The words were forgotten when Claire received the phone call the following morning that her grandmother had passed.
The guilt never left her because she hadn’t been there when Mary took her last labored breath. She’d been getting ready when the phone call came. She couldn’t believe she wasn’t there when Mary passed away. But, as Claire thought it over, Mary wanted this, and her guilt lessened with each passing day.
Claire was brought out of her thoughts by another greeting from a mourner.
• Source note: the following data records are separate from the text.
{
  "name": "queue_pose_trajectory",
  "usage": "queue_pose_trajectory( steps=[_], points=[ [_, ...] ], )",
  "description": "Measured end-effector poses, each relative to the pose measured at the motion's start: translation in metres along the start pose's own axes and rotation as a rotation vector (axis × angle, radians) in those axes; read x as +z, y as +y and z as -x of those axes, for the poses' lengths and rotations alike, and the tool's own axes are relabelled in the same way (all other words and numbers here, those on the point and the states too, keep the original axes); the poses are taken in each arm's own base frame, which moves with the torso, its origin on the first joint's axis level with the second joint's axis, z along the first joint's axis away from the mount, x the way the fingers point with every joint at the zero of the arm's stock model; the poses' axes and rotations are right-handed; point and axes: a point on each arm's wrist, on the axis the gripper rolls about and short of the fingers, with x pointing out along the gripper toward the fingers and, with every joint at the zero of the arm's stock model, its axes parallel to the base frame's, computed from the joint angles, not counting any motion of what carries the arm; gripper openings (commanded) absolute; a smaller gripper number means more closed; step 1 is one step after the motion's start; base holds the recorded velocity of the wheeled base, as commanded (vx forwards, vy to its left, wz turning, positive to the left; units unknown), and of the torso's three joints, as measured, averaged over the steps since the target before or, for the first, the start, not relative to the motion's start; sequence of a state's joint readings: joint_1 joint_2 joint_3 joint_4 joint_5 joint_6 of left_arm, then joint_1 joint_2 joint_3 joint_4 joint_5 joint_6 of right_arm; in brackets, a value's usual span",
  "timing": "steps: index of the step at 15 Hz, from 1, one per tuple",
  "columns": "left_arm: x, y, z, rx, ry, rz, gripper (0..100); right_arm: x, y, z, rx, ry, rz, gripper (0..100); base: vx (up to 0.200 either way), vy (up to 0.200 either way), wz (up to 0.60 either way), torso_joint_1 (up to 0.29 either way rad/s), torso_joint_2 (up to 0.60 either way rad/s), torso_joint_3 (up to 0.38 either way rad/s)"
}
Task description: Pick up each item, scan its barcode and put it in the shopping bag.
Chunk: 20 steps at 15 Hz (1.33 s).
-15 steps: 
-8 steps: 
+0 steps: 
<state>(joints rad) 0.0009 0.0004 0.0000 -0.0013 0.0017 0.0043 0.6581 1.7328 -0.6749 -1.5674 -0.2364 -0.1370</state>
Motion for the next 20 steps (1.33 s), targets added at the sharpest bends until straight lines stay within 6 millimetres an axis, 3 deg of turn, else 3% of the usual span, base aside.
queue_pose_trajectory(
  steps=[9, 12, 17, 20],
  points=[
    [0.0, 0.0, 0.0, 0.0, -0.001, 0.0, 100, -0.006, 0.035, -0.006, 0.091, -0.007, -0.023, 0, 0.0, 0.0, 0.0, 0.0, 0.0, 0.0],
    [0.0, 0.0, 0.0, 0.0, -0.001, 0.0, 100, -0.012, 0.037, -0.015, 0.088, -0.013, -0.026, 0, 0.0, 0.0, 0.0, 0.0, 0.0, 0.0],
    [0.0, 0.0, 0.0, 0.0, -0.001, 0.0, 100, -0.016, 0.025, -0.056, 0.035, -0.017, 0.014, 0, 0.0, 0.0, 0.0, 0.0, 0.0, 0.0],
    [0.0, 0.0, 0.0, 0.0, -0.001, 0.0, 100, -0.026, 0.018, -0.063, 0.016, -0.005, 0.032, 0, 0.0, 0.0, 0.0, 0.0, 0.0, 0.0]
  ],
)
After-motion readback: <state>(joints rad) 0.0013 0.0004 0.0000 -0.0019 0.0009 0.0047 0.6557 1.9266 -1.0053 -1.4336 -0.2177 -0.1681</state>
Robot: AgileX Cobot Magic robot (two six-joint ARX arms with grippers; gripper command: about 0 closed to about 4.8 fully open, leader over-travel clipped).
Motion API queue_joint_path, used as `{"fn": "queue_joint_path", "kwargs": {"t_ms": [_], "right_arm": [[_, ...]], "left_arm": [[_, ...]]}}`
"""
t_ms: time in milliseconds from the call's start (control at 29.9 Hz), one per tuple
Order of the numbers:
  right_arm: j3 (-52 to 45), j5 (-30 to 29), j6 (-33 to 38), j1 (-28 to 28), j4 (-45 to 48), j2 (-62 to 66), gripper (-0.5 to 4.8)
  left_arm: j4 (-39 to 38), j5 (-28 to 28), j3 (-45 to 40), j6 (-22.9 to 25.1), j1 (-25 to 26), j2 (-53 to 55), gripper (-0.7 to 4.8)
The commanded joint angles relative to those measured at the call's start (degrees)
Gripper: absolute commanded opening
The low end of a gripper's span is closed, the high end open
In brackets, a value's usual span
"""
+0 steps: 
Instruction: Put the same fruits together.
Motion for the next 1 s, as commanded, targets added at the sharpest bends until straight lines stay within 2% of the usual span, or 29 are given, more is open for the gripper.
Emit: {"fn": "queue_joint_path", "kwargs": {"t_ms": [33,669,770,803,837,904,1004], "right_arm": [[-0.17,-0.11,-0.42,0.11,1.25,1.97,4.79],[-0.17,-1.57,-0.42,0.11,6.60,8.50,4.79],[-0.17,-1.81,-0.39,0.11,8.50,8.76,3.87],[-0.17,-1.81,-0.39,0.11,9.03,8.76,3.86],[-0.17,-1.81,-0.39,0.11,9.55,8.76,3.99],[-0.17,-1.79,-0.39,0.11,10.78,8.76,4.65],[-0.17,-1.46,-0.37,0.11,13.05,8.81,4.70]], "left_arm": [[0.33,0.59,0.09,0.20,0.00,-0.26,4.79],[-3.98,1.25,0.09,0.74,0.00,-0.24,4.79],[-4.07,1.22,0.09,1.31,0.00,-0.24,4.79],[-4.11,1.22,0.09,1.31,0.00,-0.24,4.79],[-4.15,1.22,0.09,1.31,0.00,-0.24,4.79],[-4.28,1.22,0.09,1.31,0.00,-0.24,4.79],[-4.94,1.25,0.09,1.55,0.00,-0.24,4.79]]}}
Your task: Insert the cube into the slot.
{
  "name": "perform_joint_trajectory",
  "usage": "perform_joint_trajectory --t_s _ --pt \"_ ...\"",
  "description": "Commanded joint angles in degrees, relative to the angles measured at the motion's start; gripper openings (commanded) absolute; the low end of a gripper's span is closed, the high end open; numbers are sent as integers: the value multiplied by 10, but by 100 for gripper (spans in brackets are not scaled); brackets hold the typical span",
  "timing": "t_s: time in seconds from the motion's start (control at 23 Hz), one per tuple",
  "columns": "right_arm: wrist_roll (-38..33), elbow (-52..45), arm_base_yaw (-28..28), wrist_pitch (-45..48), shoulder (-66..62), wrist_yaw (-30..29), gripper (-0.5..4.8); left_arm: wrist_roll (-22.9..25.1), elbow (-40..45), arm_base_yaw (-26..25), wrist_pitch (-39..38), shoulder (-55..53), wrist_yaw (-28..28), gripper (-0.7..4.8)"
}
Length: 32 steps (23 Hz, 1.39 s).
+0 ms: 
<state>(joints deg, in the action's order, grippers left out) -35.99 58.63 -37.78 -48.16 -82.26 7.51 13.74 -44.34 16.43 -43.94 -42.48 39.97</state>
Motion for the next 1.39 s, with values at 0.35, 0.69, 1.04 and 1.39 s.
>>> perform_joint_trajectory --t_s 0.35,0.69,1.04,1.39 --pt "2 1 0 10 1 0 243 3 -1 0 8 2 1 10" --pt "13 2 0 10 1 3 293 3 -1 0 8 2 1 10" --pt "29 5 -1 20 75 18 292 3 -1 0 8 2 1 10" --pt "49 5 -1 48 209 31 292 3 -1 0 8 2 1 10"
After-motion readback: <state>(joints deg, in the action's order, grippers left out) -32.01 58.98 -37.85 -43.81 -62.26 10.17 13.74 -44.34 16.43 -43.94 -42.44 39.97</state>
She plastered a fake smile on her face and tried to ignore the annoying scents of colognes and perfumes that people wore. Mixed with the subtle smell of incense from the funeral home, it made her sinuses clog as it hung like a fog inside the viewing room.
She pushed a stray hair out of her face and shook more hands and received more hugs.
Her great-aunt and uncle stood by their respective families. Claire had always felt like an o
utsider with the family of Mary and Clay Westcott.
Not that she was ignored by them, but that gaping black hole in her life of never knowing her parents always made her feel different from the rest of her father’s family.
Family members expected Claire to give a eulogy. She was a writer, after all, her Great-Aunt Joanie commented.
Claire wasn’t up for it, but she wrote one anyway. She did it for Papa and would do the same for Nana.
She checked the clock while people were whispering amongst themselves as they took their seats.
She would speak first. She may have been a writer, but that didn’t mean she liked speaking in front of crowds of people.
Her Great-Uncle Ben limped up to her and embraced her.
“Ben, can I ask you a question?”
Ben looked surprised and said, “Sure you can.”
Claire put her finger to her lips thinking it over but decided it might be the only time she could get an answer.
“I know this isn’t the right time…”
“It’s never the right time, sweetie,” he said, as he gazed at his sister. “Ask away.”
“Nan mentioned about not telling me something or what she should have told me a long time ago,” Claire said. She wanted to laugh. The sentence made sense in her head. “I’m sorry. What I meant was her last words were they never told me something. Do you know?”
Ben flinched, but Claire noticed he caught himself. His eyes darted around the room, and Claire noted how he stiffened.
“Ben?”
Ben seemed to catch that brief moment and shook his head. “I… I don’t know. She was so doped up at the end, she said a lot of things out of confusion.”
Claire turned away in frustration. She’d been going through family pictures to hang on boards at the funeral but found nothing out of the ordinary. The family made sure her father was featured in the pictures since the couple lost their son over twenty years ago.
Claire always thought it was strange that there weren’t many pictures of her and her parents. She thought there would have been more of them since she was their only grandchild, but there hadn’t been much to place on the boards containing the loving couple she’d heard so much about over the years.